13 November – Armero tragedy: The Nevado del Ruiz volcano erupts in the Tolima Department, causing mudflows, landslides, and debris flows to rip through the towns surrounding it. The town of Armero in particular is heavily affected. At least 23,000 people die, including 20,000 of the 29,000 residents of Armero.

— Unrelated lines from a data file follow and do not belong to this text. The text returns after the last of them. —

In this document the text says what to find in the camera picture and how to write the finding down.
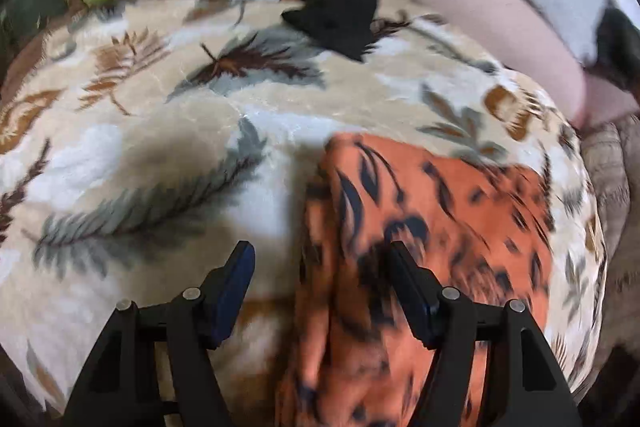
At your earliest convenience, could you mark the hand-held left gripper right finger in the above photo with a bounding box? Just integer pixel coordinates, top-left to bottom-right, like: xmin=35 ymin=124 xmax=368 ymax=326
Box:
xmin=389 ymin=240 xmax=584 ymax=427

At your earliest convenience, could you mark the striped patchwork quilt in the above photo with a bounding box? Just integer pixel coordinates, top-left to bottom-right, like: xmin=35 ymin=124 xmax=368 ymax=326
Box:
xmin=580 ymin=114 xmax=640 ymax=358

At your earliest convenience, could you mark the beige leaf print blanket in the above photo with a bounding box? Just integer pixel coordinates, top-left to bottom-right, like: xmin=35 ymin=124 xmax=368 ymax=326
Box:
xmin=0 ymin=0 xmax=608 ymax=418

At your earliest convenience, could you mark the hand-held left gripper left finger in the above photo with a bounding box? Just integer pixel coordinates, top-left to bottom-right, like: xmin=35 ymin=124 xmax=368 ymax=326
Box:
xmin=62 ymin=240 xmax=256 ymax=427

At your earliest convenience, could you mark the orange floral print garment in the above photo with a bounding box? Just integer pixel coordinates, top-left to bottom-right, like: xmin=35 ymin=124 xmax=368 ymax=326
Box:
xmin=275 ymin=132 xmax=556 ymax=427

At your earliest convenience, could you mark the dark fuzzy cloth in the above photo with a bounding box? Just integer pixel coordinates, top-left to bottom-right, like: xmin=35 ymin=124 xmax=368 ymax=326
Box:
xmin=595 ymin=7 xmax=640 ymax=95

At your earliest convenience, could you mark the pink quilted sofa cushion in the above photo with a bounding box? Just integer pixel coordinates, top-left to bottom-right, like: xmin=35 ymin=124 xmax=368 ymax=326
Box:
xmin=370 ymin=0 xmax=640 ymax=130

Property damage is assessed to be around one billion dollars, a fifth of Colombia's 1985 GDP. The disaster sparks outrage against the government for perceived mismanagement in the relief efforts and neglect leading up to the disaster.

===December===

- 9 December – The Roman Catholic Diocese of San Vicente del Caguán is established in San Vicente del Caguán, Caquetá.

== Births ==

- 9 July – Gustavo Dávila, footballer (d. 2014).
- 27 July – Juan Patiño, footballer.

== Deaths ==

- 23 July – Tulio Manuel Castro Gil, judge (b. 1943).
- 17 August – Luis Carlos González, poet and lyricist (b. 1908).
- 23 August – Carlos Correa, artist (b. 1912).
- 7 November:
  - Alfonso Reyes Echandía, then president of the Supreme Court of Colombia (b. 1932).
  - Alfonso Patiño Rosselli, jurist and diplomat (b. 1923).
  - Andrés Almarales, M-19 Movement leader (b. 1935).
  - Fanny González Franco, first female Supreme Court of Colombia justice and lawyer (b. 1934).
  - Luis Otero Cifuentes, politician and M-19 guerilla (b. 1943).
- 16 November – Omayra Sánchez, infamous Armero tragedy victim and subject of World Press Photo of the Year 1986 (b. 1972).